§ The data

----------------------------------------

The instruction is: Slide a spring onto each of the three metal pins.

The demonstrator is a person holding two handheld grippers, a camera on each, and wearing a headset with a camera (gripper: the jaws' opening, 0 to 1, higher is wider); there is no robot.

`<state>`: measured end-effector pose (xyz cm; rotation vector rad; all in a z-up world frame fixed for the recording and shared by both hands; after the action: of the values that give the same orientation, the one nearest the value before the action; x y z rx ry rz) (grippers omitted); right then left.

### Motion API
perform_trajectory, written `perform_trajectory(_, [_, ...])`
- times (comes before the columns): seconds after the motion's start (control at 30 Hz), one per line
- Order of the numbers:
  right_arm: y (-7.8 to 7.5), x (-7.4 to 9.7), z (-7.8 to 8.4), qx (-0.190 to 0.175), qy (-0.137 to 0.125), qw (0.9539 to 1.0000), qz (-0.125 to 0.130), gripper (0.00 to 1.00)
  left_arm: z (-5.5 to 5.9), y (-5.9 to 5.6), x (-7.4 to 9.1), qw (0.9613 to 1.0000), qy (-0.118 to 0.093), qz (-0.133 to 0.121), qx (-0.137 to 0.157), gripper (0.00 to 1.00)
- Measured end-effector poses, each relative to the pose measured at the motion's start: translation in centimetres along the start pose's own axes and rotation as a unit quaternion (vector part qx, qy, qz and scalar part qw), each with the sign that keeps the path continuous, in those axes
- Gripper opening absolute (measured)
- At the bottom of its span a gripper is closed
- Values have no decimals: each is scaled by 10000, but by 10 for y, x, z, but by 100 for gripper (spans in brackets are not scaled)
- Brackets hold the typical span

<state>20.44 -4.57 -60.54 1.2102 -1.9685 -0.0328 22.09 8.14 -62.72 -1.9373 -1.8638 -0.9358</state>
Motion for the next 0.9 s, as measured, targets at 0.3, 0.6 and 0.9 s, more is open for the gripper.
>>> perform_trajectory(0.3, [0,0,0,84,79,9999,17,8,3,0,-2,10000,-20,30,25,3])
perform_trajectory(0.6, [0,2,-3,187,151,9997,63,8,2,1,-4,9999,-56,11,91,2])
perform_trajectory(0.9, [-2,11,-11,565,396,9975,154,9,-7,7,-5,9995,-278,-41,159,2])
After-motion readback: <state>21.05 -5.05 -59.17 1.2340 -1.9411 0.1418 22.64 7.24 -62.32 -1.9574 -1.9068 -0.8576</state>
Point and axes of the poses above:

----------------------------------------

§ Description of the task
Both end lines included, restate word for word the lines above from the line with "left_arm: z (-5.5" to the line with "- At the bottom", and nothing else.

§ Response area
  left_arm: z (-5.5 to 5.9), y (-5.9 to 5.6), x (-7.4 to 9.1), qw (0.9613 to 1.0000), qy (-0.118 to 0.093), qz (-0.133 to 0.121), qx (-0.137 to 0.157), gripper (0.00 to 1.00)
- Measured end-effector poses, each relative to the pose measured at the motion's start: translation in centimetres along the start pose's own axes and rotation as a unit quaternion (vector part qx, qy, qz and scalar part qw), each with the sign that keeps the path continuous, in those axes
- Gripper opening absolute (measured)
- At the bottom of its span a gripper is closed

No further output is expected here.